(Dataset items)
______

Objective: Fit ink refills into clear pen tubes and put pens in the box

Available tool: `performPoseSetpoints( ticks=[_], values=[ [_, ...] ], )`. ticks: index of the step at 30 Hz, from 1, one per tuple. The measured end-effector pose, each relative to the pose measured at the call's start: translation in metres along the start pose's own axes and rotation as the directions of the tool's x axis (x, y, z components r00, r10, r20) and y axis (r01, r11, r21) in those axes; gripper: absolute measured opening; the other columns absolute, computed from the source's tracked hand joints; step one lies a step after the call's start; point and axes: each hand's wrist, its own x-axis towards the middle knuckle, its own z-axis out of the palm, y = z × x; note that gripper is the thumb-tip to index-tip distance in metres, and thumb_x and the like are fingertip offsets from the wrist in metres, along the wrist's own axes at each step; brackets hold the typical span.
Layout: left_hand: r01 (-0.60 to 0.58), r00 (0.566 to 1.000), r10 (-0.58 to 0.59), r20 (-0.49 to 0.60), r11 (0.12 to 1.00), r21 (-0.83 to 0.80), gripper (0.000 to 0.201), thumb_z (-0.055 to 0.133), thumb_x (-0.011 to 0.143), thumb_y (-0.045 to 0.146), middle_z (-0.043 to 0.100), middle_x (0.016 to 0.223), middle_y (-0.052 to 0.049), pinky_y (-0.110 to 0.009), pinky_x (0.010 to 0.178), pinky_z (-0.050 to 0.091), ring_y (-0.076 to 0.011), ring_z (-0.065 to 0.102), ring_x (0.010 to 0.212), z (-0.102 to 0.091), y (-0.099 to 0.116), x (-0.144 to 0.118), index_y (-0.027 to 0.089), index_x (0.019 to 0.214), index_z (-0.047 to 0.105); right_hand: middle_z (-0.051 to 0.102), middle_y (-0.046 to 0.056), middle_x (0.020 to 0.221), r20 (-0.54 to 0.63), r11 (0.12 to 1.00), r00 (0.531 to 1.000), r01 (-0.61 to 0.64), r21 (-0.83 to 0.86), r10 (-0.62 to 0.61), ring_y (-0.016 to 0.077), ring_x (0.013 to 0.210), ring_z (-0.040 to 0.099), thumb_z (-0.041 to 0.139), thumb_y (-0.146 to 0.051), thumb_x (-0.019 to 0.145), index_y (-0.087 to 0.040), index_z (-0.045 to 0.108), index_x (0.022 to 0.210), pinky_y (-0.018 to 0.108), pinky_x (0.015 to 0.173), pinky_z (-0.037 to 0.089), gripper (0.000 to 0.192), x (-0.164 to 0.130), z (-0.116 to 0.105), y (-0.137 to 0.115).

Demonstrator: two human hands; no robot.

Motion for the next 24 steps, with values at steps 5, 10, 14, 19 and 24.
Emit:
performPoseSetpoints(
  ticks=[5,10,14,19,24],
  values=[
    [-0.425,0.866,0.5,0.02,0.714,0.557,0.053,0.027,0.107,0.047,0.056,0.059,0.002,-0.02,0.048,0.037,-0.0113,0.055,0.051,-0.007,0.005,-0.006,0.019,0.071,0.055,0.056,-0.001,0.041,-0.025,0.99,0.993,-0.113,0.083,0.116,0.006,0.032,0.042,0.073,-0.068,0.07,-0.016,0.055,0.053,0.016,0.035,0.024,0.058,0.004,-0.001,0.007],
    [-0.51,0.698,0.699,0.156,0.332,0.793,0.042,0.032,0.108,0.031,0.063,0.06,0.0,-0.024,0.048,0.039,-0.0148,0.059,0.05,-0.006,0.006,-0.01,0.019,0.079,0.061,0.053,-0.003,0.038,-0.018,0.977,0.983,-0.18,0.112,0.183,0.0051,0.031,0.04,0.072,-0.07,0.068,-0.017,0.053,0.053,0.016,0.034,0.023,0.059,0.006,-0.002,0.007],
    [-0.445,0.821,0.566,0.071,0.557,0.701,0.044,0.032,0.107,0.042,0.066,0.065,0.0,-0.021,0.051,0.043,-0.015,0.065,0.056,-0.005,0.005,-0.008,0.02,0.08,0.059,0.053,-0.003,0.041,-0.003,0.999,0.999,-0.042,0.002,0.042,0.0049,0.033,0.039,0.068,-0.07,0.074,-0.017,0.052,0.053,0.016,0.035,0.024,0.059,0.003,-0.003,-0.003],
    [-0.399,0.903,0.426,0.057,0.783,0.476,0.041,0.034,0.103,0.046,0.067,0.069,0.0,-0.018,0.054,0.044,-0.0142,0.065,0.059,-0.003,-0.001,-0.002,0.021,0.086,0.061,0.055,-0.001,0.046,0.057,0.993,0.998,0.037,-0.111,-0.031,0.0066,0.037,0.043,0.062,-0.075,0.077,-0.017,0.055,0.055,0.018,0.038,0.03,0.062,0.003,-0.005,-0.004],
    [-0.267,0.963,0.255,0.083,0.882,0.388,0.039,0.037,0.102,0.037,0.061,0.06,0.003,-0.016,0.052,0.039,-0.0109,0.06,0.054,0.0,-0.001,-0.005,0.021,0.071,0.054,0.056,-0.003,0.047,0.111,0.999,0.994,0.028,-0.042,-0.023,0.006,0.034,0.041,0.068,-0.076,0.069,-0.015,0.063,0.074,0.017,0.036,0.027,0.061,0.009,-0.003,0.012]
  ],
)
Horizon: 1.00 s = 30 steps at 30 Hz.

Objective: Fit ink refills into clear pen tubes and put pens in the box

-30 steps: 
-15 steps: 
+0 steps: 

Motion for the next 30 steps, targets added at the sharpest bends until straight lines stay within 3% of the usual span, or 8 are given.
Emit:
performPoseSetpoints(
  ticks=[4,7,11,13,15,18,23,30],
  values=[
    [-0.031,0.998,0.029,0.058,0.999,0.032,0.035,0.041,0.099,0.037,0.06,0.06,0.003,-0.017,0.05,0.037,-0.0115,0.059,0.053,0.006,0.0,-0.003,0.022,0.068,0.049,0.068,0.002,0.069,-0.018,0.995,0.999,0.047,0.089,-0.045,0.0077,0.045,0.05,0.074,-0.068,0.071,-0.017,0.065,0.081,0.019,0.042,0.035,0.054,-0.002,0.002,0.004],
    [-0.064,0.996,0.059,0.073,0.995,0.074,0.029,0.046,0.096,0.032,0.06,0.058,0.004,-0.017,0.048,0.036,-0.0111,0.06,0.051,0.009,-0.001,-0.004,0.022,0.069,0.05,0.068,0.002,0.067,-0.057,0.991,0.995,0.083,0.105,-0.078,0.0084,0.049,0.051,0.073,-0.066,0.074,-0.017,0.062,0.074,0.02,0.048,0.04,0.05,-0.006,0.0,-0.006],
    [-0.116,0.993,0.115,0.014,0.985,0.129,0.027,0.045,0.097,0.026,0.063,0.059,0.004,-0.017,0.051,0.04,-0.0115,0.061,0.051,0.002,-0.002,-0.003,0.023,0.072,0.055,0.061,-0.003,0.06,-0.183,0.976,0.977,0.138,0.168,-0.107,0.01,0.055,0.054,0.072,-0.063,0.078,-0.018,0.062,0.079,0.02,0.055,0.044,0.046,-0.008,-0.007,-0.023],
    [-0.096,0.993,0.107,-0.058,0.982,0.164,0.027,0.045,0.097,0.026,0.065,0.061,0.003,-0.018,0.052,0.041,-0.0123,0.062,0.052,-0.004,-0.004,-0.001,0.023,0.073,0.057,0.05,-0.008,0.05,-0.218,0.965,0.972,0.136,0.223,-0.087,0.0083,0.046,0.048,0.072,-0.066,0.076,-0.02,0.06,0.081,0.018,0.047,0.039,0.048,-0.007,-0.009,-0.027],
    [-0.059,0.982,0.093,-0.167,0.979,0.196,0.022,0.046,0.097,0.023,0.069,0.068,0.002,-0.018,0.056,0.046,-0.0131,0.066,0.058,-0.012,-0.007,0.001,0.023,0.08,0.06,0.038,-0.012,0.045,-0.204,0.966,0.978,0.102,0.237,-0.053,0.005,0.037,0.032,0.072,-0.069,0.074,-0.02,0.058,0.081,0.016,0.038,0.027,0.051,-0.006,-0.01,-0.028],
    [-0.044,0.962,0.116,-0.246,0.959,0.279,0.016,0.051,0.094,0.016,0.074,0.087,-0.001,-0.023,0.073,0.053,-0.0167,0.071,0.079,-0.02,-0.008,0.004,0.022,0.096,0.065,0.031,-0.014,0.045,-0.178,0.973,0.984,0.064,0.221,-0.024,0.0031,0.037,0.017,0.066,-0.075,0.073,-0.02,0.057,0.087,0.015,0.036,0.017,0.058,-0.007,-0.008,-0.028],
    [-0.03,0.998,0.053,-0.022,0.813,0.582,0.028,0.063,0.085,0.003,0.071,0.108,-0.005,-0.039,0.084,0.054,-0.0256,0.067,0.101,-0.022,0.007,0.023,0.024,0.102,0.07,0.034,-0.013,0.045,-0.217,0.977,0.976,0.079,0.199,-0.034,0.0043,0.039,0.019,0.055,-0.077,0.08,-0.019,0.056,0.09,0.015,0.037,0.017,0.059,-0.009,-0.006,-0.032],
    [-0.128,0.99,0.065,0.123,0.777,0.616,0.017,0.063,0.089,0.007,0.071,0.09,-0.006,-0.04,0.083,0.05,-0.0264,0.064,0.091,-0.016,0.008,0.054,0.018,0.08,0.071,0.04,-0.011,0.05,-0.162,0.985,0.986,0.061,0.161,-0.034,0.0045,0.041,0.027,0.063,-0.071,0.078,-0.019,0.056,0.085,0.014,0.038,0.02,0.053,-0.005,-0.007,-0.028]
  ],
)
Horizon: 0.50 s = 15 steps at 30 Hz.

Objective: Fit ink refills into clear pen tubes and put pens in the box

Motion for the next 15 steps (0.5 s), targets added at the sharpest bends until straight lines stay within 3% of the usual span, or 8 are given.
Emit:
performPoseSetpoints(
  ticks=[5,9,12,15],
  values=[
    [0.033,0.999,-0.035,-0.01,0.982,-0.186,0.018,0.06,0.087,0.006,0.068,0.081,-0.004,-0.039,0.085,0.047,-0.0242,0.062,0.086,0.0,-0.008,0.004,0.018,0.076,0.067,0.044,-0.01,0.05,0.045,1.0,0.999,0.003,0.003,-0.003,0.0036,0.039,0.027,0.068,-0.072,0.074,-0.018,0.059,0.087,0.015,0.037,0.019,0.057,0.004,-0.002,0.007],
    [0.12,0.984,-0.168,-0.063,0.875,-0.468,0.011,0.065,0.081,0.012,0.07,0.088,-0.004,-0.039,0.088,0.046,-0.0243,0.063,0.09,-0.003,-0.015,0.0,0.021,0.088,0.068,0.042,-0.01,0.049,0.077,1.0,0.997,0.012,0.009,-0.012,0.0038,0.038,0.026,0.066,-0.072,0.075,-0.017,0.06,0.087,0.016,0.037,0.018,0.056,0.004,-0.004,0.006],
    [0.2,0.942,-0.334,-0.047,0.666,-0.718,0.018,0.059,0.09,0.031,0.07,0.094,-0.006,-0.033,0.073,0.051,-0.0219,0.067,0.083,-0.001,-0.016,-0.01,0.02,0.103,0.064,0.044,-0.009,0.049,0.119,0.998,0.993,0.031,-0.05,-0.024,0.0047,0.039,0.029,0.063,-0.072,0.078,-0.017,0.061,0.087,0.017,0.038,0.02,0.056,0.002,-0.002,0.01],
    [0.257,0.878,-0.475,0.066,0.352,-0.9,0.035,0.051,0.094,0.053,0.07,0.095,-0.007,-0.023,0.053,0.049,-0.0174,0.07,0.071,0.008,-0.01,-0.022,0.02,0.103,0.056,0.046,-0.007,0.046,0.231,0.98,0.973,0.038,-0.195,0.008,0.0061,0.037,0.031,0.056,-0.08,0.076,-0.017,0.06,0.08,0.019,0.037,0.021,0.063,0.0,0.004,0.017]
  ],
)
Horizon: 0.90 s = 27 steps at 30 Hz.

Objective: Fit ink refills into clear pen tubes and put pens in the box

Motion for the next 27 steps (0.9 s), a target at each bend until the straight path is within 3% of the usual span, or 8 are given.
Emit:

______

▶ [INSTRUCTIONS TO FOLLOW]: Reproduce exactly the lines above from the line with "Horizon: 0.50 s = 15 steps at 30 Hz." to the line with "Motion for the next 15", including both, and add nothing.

▶ [COMPLETED EXERCISE]:
Horizon: 0.50 s = 15 steps at 30 Hz.

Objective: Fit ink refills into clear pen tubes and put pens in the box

Motion for the next 15 steps (0.5 s), targets added at the sharpest bends until straight lines stay within 3% of the usual span, or 8 are given.

Nothing else is needed, and the exercise is over.